2 to 3 Days: Florida Keys
Some dream of "sailing away to Key Largo," others of "wasting away again in Margaritaville." In any case, almost everybody equates the Florida Keys with relaxation. And they live up to their reputation, thanks to offbeat attractions and that fabled come-as-you-are, do-as-you-please vibe. Key West, alternately known as the Conch Republic, is a good place to get initiated. The Old Town has a funky, laid-back feel. So take a leisurely walk, pay your respects to Ernest Hemingway, and then (if you haven't imbibed too much at one of the renowned watering holes) rent a moped to tour the rest of the island. Clear waters and abundant marine life make underwater activities another must. After scoping out the parrotfish, you can head back into town and join local Parrotheads in a Jimmy Buffett sing-along. When retracing your route to the mainland, plan a last pit stop at Bahia Honda State Park (it has ranger-led activities plus the Keys' best beach) or John Pennekamp Coral Reef State Park, which offers unparalleled snorkeling and scuba diving.
2 to 3 Days: Tampa Bay Area
Whether you bypassed Orlando's theme parks or simply want to add another one to your list, Busch Gardens is a logical starting point.
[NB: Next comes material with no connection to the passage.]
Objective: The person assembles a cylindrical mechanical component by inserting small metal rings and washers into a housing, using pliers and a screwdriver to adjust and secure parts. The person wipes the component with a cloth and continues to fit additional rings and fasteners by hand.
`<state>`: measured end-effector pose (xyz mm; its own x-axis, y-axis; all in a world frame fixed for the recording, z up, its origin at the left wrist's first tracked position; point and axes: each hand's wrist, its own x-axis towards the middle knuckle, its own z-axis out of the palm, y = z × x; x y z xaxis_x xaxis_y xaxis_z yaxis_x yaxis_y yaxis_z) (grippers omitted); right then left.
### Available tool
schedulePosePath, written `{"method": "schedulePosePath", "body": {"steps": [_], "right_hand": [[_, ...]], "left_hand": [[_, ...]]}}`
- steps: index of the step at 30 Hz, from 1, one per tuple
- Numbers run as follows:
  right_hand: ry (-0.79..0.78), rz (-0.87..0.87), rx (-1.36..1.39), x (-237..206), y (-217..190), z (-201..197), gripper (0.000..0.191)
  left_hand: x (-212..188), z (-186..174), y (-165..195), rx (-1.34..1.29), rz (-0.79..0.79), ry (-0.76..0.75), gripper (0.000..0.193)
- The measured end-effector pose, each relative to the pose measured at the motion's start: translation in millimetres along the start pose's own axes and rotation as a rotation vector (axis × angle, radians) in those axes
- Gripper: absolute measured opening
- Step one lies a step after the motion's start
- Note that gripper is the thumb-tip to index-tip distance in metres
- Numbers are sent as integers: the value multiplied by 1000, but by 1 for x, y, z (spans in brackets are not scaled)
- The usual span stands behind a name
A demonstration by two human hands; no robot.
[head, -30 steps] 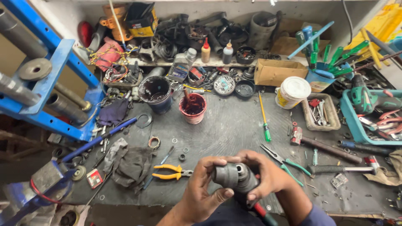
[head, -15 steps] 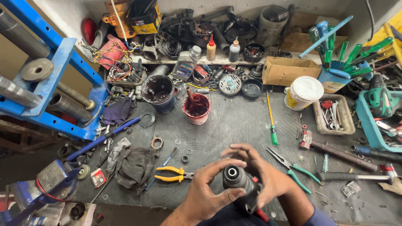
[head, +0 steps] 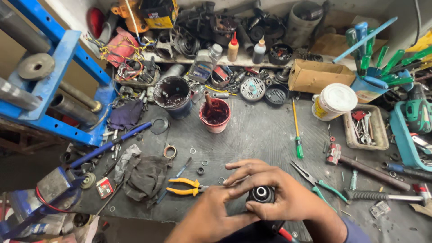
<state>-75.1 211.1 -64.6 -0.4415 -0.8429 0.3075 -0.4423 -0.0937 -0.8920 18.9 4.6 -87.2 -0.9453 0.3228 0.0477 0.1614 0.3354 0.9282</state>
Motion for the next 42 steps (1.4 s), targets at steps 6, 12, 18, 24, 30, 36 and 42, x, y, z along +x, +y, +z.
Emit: {"method": "schedulePosePath", "body": {"steps": [6,12,18,24,30,36,42], "right_hand": [[-88,141,112,-2,12,-3,14],[37,244,174,-7,12,1,14],[85,144,-81,-6,13,16,35],[131,140,-43,-7,17,19,59],[156,60,-250,-7,25,28,27],[191,35,-226,-15,22,31,23],[227,44,-222,-26,20,34,27]], "left_hand": [[-1,-45,-65,263,-420,291,41],[25,-16,-149,627,-199,287,20],[46,16,-184,701,-207,195,10],[54,11,-195,840,30,104,11],[57,17,-204,1086,125,65,8],[59,27,-208,1145,49,-8,13],[70,7,-162,761,-137,70,17]]}}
With hair-raising rides and more than 2,000 animals, it appeals to adrenaline junkies and 'fraidy cats alike. Later you can catch a pro-sporting event (Tampa has Major League baseball, football, and hockey teams) or catch an act in the Spanish-inflected Ybor City entertainment district. If you're more interested in catching some rays, try Caladesi Island State Park to the west of the city or Fort De Soto Park at the mouth of Tampa Bay. After exploring the Riverwalk's new museums, culture vultures can take day trips to the galleries in St. Petersburg and to Sarasota's thriving arts scene. Nature lovers proceed north to Crystal River, where you can snorkel with the manatees that congregate in the warm water November through March.
Now that one-way airfares are commonplace, vacationers visiting multiple destinations can fly into and out of different airports. Rent a car in between, picking it up at your point of arrival and leaving it at your point of departure. If you do this itinerary as an entire vacation, your best bet is to fly into and out of Orlando and rent a car from there.
Inquire about scheduled activities when visiting national and state parks or preserves. Many of them run free or low-cost ranger-led programs that run the gamut from walks and talks to campfires and canoe trips.